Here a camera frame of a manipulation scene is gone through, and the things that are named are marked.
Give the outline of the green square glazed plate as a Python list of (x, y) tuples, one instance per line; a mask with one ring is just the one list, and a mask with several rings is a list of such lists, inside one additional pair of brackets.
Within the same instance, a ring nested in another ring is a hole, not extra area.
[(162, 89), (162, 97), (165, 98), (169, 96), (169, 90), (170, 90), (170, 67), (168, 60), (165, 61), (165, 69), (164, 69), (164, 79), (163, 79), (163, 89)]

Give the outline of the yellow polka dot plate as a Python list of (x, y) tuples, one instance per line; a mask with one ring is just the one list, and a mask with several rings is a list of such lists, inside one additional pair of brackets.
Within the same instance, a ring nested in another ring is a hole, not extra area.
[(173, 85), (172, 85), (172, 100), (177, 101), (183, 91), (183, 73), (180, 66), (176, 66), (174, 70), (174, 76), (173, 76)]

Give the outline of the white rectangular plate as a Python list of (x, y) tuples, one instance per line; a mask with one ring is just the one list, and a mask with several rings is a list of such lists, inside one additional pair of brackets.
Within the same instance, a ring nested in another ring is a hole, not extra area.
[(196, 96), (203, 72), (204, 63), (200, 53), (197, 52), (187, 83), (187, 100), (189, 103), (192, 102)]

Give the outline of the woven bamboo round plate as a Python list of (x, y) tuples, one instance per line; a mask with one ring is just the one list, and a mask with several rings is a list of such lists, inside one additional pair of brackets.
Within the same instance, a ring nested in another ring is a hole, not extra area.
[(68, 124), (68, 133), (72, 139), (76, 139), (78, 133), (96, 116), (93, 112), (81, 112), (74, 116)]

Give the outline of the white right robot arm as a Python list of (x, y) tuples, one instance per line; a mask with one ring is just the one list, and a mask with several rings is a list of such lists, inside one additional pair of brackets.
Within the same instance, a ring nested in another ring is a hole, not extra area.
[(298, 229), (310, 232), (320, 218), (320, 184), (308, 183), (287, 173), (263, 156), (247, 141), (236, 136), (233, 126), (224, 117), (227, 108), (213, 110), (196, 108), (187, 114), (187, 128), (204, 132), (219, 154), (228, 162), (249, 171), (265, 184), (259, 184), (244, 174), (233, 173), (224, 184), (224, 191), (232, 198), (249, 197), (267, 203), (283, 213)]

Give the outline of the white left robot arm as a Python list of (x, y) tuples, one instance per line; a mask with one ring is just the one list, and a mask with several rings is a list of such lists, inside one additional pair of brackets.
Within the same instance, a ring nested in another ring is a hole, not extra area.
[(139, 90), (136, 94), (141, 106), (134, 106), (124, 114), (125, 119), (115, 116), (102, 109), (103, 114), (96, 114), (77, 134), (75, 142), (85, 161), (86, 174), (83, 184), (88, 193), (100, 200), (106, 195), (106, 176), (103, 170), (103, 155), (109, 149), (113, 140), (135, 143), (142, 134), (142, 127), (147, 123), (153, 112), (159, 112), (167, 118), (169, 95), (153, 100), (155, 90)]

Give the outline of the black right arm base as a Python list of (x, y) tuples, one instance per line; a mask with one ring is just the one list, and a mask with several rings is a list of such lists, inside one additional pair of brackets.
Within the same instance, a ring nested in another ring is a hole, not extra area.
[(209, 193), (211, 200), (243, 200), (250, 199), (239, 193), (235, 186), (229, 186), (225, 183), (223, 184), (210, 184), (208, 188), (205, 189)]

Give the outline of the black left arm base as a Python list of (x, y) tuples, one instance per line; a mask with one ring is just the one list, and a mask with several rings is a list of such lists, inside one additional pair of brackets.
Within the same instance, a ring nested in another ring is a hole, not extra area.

________________________

Task. When "white" shows up in a line of the material, report that line.

Answer section.
Give the outline of the white rectangular plate as a Python list of (x, y) tuples, one instance per line; a mask with one ring is just the one list, and a mask with several rings is a list of such lists, inside one additional pair of brackets.
Give the outline of the white right robot arm as a Python list of (x, y) tuples, one instance per line; a mask with one ring is just the one list, and a mask with several rings is a list of such lists, inside one additional pair of brackets.
Give the outline of the white left robot arm as a Python list of (x, y) tuples, one instance per line; a mask with one ring is just the one list, and a mask with several rings is a list of such lists, inside one additional pair of brackets.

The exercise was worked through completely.